A single number is expected: the count of lines in the entries below that contain "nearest".

*** Opening of EXCERPTED RECORDS ***

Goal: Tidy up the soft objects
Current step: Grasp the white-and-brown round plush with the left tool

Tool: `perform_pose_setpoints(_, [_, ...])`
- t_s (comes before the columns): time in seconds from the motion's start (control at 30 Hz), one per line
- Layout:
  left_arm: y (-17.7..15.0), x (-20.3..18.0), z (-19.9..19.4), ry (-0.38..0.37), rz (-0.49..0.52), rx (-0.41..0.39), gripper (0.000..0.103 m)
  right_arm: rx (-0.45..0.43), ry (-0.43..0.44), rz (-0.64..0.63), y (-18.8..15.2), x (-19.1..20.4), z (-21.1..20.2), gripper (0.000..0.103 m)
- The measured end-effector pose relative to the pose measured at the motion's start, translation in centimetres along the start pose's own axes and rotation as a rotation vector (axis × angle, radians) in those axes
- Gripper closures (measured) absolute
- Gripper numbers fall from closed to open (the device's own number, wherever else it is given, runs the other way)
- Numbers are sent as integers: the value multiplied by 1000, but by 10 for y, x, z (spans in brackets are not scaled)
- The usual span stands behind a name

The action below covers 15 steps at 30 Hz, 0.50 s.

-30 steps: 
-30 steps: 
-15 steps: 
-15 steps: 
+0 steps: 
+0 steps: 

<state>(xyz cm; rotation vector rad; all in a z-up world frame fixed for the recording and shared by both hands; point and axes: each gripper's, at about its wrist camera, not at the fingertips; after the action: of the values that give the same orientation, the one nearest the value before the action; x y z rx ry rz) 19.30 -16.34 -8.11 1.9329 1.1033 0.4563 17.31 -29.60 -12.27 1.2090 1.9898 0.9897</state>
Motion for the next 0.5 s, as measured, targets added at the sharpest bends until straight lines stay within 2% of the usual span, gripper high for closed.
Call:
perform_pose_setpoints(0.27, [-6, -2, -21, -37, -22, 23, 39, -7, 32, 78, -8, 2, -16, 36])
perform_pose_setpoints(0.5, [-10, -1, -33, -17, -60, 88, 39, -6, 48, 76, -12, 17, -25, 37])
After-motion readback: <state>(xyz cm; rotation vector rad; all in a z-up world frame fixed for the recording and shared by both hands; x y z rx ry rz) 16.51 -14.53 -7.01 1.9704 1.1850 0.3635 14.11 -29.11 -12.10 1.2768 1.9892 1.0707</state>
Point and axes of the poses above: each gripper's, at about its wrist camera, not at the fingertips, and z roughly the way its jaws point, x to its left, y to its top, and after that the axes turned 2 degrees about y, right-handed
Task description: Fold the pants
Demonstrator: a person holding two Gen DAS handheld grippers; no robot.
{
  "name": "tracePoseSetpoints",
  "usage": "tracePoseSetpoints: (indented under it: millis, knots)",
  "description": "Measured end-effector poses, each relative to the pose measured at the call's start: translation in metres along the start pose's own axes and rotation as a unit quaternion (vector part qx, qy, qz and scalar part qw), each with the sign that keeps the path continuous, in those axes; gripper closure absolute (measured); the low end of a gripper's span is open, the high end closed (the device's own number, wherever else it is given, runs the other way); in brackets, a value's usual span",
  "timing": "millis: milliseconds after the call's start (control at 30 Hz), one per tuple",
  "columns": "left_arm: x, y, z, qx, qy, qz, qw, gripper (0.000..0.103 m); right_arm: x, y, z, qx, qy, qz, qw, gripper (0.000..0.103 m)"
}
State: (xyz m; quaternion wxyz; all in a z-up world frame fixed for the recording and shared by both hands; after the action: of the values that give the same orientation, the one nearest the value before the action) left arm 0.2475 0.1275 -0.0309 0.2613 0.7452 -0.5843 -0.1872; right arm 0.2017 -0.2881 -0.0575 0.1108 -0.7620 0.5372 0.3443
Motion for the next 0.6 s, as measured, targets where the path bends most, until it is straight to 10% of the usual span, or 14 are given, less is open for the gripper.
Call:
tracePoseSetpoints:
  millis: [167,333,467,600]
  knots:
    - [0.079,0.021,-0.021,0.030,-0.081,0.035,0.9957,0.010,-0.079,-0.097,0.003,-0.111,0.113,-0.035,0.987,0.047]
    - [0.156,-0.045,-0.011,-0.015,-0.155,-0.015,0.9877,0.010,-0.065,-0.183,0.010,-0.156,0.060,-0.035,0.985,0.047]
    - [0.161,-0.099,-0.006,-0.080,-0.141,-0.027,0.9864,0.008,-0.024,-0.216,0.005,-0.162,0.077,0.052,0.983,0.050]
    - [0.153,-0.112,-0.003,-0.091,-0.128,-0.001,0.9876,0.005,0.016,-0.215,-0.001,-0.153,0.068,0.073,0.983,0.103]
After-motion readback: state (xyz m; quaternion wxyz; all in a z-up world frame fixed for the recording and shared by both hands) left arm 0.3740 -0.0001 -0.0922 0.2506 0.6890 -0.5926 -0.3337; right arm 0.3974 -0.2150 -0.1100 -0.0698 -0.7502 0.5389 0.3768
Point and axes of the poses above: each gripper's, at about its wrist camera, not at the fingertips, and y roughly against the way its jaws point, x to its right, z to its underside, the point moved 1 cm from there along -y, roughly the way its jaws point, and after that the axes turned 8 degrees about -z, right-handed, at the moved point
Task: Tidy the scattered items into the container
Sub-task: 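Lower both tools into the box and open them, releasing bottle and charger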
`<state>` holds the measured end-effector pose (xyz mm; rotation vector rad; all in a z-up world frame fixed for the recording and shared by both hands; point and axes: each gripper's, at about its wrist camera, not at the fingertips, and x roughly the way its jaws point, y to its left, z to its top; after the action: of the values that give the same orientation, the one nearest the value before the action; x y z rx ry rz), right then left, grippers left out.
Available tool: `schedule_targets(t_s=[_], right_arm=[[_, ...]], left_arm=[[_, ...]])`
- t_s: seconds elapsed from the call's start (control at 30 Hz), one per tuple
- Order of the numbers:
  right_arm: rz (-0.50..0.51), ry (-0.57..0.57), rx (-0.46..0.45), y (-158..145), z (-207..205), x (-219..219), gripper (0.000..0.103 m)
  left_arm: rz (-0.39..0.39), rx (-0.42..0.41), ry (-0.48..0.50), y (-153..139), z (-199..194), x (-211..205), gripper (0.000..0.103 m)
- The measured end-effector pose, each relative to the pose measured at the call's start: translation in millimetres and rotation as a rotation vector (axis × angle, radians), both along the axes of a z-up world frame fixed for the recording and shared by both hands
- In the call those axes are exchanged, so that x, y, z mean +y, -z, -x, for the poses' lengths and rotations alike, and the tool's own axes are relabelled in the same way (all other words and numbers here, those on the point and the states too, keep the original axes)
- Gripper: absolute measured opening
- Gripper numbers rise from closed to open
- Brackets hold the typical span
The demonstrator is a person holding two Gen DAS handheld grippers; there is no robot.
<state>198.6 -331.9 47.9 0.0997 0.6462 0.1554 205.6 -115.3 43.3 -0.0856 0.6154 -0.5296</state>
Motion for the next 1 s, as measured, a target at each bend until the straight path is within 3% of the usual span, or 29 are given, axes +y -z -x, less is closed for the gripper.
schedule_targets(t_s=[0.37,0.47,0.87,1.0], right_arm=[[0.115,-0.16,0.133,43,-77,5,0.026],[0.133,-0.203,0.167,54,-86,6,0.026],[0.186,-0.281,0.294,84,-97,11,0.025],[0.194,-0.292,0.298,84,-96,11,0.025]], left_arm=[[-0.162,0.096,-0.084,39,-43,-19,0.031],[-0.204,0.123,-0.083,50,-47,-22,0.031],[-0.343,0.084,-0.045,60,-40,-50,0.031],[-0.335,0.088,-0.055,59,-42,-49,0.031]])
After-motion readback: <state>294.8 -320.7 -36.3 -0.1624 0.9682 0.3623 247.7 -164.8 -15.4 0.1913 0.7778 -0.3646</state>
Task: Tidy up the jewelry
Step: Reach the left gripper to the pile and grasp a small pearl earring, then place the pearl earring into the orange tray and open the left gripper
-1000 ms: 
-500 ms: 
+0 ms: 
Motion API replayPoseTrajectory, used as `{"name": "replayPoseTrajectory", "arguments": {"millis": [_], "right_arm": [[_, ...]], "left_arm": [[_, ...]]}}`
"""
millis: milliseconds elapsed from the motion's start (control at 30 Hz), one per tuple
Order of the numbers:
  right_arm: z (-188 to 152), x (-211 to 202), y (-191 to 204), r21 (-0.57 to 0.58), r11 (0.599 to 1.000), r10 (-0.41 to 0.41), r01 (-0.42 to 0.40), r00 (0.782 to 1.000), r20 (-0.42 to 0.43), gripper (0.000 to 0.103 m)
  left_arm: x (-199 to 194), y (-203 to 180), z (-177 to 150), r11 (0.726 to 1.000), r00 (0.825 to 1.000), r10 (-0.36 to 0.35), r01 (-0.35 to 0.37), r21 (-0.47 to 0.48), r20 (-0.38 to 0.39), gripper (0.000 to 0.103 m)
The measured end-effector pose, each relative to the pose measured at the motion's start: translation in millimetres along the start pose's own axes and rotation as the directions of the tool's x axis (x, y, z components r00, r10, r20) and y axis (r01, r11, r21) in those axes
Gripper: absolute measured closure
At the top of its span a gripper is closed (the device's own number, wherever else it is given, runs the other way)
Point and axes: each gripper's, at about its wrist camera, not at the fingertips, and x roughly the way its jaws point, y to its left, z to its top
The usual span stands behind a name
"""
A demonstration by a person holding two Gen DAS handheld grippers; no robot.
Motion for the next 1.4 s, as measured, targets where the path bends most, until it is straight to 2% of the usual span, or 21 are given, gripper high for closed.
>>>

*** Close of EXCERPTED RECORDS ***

> COMPLETED TASK: 3